=== Task objective ===
Among the entries below, find all lines that include "plate" and copy them.

● ● ● ●

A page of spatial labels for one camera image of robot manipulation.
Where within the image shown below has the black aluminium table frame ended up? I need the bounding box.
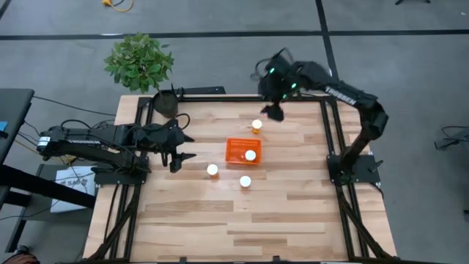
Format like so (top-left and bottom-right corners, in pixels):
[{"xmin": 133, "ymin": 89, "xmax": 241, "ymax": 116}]
[{"xmin": 86, "ymin": 93, "xmax": 399, "ymax": 264}]

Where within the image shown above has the green leafy plant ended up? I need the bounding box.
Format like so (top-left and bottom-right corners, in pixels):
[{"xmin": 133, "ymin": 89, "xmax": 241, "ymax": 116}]
[{"xmin": 103, "ymin": 32, "xmax": 175, "ymax": 95}]

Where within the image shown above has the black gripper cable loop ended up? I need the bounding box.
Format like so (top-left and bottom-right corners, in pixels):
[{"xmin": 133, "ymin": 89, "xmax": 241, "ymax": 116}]
[{"xmin": 174, "ymin": 112, "xmax": 192, "ymax": 131}]

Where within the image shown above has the black desk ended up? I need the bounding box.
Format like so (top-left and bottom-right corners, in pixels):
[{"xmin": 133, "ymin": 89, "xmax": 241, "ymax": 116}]
[{"xmin": 0, "ymin": 87, "xmax": 36, "ymax": 166}]

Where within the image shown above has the orange plastic basket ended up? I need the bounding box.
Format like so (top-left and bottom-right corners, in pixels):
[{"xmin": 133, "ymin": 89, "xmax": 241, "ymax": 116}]
[{"xmin": 224, "ymin": 137, "xmax": 264, "ymax": 166}]

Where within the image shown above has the black plant pot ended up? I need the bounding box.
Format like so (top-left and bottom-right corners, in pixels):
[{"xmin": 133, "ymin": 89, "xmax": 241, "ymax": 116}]
[{"xmin": 152, "ymin": 89, "xmax": 180, "ymax": 120}]

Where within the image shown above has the thin black floor cable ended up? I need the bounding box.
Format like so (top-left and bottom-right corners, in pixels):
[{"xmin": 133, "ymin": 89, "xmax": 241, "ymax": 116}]
[{"xmin": 32, "ymin": 95, "xmax": 117, "ymax": 117}]

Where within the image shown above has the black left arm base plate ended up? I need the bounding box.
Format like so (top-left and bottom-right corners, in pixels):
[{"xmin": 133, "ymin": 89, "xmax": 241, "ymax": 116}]
[{"xmin": 91, "ymin": 156, "xmax": 150, "ymax": 186}]

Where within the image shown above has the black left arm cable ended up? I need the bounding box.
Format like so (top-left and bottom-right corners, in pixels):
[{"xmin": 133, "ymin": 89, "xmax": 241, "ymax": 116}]
[{"xmin": 59, "ymin": 118, "xmax": 115, "ymax": 130}]

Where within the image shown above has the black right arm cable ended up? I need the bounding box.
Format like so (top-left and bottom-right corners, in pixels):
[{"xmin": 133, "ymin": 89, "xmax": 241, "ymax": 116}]
[{"xmin": 250, "ymin": 46, "xmax": 294, "ymax": 82}]

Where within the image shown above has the yellow extension cable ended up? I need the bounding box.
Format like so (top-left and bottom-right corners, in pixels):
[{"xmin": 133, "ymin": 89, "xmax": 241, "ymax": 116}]
[{"xmin": 101, "ymin": 0, "xmax": 134, "ymax": 13}]

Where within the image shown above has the white cardboard box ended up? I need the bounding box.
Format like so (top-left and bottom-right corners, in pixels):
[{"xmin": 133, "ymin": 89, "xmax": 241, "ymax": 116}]
[{"xmin": 50, "ymin": 165, "xmax": 97, "ymax": 214}]

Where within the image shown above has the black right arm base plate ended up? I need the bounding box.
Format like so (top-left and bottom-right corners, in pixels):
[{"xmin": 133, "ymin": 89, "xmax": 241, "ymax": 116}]
[{"xmin": 326, "ymin": 153, "xmax": 383, "ymax": 185}]

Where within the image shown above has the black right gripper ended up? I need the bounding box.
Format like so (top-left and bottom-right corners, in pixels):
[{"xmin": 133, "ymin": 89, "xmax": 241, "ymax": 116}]
[{"xmin": 258, "ymin": 54, "xmax": 300, "ymax": 122}]

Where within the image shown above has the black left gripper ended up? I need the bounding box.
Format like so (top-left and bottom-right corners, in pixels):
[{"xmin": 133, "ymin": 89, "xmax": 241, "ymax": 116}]
[{"xmin": 134, "ymin": 120, "xmax": 198, "ymax": 174}]

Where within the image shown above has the black flat bar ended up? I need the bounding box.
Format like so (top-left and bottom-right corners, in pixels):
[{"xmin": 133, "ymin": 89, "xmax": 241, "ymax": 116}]
[{"xmin": 182, "ymin": 86, "xmax": 226, "ymax": 96}]

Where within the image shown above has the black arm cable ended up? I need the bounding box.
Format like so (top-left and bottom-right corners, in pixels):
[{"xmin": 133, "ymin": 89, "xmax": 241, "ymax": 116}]
[
  {"xmin": 59, "ymin": 118, "xmax": 115, "ymax": 130},
  {"xmin": 250, "ymin": 46, "xmax": 294, "ymax": 82}
]

● ● ● ●

=== Expected answer ===
Where within the image shown above has the black left arm base plate ended up? I need the bounding box.
Where within the image shown above has the black right arm base plate ended up? I need the bounding box.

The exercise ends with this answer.